Radio Faniry Antsiranana

Le mot du Directeur
« J’ai désiré d’un grand désir manger cette Pâque avec vous avant de souffrir », annonçait Jésus à ses disciples, dans les minutes qui précèdent la dernière Cène.
« Mañiry » dans le dialecte du nord veut dire « désirer ». Le substantif « Fañiry » peut se traduire par « désirable ». Il n’est pas à mettre sur le même plan que « Faniriana » qu’on peut traduire par « envie » ou « besoin de posséder quelque chose ou quelqu’un ». « Fañiry » nous renvoie à une disposition plus active. Il met en mouvement et permet de faire le bien autour de soi..

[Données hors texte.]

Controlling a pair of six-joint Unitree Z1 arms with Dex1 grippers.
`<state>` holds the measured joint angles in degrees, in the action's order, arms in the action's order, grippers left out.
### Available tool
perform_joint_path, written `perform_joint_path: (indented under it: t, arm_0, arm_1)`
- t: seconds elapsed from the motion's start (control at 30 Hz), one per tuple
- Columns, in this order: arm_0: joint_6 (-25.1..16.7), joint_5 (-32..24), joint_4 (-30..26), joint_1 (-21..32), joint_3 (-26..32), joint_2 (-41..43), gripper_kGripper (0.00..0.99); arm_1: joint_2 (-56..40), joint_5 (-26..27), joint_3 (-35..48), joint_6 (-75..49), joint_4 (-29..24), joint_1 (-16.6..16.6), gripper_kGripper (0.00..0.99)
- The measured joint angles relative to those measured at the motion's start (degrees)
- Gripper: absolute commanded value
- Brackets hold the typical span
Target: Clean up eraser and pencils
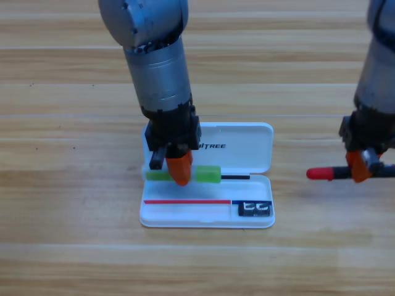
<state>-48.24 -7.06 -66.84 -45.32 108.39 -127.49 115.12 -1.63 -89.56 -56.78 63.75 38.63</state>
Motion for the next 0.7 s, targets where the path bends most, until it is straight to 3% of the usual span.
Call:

Pour lui donner toute sa portée en christianisme, il convient de rappeler que le désir est une composante des trois vertus théologales. La foi chrétienne se nourrit du désir de Dieu, l’espérance, du désir de vivre toujours, et la charité, du désir de l’autre. Ainsi, Radio Fañiry, de par sa mission, reconnaît le rôle essentiel du désir dans la construction de la personne humaine.

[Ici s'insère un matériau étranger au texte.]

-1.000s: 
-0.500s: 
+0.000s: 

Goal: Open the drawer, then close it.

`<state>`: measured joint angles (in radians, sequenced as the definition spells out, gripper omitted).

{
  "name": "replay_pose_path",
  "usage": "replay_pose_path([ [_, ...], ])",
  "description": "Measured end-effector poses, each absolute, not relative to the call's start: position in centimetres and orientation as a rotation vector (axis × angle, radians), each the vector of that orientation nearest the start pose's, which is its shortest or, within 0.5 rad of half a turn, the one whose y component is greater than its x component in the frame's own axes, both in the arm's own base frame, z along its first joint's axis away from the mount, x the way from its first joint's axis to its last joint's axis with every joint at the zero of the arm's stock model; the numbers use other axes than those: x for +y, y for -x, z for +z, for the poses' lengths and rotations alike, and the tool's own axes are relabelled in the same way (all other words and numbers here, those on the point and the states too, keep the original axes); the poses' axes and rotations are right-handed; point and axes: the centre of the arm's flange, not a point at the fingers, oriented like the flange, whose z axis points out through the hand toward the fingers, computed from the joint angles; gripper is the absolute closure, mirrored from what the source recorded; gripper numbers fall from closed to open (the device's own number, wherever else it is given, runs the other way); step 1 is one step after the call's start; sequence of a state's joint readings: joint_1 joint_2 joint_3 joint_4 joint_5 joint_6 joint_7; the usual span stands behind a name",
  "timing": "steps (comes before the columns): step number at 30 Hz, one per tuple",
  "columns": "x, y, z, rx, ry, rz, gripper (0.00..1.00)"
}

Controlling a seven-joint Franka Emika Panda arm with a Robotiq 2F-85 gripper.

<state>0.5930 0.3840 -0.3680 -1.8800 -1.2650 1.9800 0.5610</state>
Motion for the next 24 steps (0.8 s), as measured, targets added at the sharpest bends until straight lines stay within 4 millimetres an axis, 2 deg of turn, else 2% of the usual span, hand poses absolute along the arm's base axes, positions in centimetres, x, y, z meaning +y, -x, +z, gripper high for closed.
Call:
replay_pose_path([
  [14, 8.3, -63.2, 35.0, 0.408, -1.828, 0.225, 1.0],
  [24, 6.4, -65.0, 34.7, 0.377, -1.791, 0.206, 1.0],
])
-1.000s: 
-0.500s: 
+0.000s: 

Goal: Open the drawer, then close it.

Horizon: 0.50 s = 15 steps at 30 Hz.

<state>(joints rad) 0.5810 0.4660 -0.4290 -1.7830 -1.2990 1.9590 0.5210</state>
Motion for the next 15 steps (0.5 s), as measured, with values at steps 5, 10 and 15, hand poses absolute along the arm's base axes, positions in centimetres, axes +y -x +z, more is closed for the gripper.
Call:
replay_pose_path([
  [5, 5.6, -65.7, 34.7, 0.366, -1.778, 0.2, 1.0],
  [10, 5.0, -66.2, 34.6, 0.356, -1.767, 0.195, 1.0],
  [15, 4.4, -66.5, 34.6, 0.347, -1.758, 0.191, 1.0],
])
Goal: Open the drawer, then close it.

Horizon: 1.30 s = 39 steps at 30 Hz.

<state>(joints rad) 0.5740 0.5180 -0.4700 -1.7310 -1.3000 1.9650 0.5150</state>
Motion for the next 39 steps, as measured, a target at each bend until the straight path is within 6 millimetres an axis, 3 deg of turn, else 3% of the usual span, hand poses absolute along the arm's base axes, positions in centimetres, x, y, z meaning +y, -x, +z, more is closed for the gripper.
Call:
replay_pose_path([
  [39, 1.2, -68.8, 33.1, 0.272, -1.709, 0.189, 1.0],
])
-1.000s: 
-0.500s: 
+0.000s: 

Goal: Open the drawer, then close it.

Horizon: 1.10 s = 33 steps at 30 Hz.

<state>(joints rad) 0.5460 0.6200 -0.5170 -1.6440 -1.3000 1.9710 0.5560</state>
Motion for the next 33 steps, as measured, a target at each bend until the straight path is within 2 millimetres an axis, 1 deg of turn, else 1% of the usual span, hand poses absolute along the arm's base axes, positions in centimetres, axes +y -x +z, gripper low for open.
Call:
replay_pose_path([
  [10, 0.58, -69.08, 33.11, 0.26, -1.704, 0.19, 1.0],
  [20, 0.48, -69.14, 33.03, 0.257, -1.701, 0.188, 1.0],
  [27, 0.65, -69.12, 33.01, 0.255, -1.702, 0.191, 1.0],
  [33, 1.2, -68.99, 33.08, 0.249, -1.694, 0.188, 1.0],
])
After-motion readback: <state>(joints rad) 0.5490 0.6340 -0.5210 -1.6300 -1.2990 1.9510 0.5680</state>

Derrière l’appellation, il y a le sens de l’émerveillement. Qui dit émerveillement dit questionnement, interrogation infinie, car les réponses apportées posent de nouvelles questions. Cela suppose de regarder un peu plus loin et un peu plus profond que ce qui semble se suffire à la satisfaction des besoins élémentaires. Radio Fañiry, la radio du Diocèse, veut aider les personnes, chrétiennes ou non, à pénétrer la complexité du réel, aussi bien spirituel (vie de foi, Bible, enseignement de l’Eglise…), intellectuel (culture, éducation, recherches, débats de sociétés…), que matériel  et environnemental (amélioration du niveau de vie, gestion du Bien commun, familial, sauvegarde de la création, questions financières…) et à inventer, à partir de là, des manières de se comporter.

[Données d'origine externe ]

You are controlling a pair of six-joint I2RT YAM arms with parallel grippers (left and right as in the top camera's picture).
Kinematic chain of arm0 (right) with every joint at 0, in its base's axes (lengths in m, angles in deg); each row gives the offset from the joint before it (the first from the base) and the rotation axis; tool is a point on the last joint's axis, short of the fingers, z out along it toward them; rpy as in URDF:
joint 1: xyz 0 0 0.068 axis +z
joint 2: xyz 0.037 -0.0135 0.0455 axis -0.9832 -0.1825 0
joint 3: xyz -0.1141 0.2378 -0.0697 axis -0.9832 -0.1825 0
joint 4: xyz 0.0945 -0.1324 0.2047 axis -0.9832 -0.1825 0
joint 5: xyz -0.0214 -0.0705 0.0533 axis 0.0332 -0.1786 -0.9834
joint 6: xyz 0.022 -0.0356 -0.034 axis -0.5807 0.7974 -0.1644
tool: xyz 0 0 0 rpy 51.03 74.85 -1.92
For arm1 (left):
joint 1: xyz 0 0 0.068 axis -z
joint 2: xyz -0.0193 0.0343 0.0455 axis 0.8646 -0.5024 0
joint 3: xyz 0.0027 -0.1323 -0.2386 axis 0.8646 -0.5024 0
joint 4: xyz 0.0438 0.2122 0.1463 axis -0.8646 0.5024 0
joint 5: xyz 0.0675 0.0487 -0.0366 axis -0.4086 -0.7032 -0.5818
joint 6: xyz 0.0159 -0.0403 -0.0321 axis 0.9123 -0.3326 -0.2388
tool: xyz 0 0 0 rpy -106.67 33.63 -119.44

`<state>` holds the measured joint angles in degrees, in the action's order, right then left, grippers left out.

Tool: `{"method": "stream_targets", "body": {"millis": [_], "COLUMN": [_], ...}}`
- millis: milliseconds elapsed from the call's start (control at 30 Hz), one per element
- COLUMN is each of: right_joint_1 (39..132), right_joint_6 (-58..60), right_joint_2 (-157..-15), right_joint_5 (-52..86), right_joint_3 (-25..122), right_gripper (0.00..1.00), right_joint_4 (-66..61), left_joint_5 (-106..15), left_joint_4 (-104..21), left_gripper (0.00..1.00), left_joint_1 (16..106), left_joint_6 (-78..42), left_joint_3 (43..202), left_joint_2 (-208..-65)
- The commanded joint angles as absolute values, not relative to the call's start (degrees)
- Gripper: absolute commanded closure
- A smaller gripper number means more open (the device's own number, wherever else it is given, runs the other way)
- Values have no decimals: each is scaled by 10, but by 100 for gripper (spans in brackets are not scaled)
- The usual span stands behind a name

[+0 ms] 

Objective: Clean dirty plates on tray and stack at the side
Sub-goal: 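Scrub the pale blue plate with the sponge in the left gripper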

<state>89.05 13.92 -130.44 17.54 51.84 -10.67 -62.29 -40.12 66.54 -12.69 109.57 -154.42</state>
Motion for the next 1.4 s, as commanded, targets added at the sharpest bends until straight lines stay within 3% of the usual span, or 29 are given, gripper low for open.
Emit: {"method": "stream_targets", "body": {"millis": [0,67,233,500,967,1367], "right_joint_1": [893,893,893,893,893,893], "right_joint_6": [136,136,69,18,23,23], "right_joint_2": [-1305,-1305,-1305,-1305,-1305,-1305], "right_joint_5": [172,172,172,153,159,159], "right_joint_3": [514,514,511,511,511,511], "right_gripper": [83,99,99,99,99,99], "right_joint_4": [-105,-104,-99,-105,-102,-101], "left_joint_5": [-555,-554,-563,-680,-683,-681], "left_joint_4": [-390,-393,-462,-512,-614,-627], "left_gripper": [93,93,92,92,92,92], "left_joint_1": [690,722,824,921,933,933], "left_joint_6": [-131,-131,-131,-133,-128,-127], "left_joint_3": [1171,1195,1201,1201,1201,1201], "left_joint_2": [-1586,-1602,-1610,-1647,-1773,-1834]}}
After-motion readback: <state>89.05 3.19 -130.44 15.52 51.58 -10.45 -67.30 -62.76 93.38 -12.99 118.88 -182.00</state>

Puisse Radio Fañiry rester fidèle à sa mission évangélisatrice et à son engagement. Le monde créé, qui avance cahin-caha, est destiné à la réussite. Les médias dont certains font du malheur un moyen d’asseoir leur pouvoir, semblent annoncer le contraire. Mais si l’on fait un effort de lucidité, tel est notre défi, et que l’on refuse de se laisser impressionner par le catastrophisme ambiant, on peut discerner des progrès à l’oeuvre dans nos sociétés, perceptibles sur le long terme.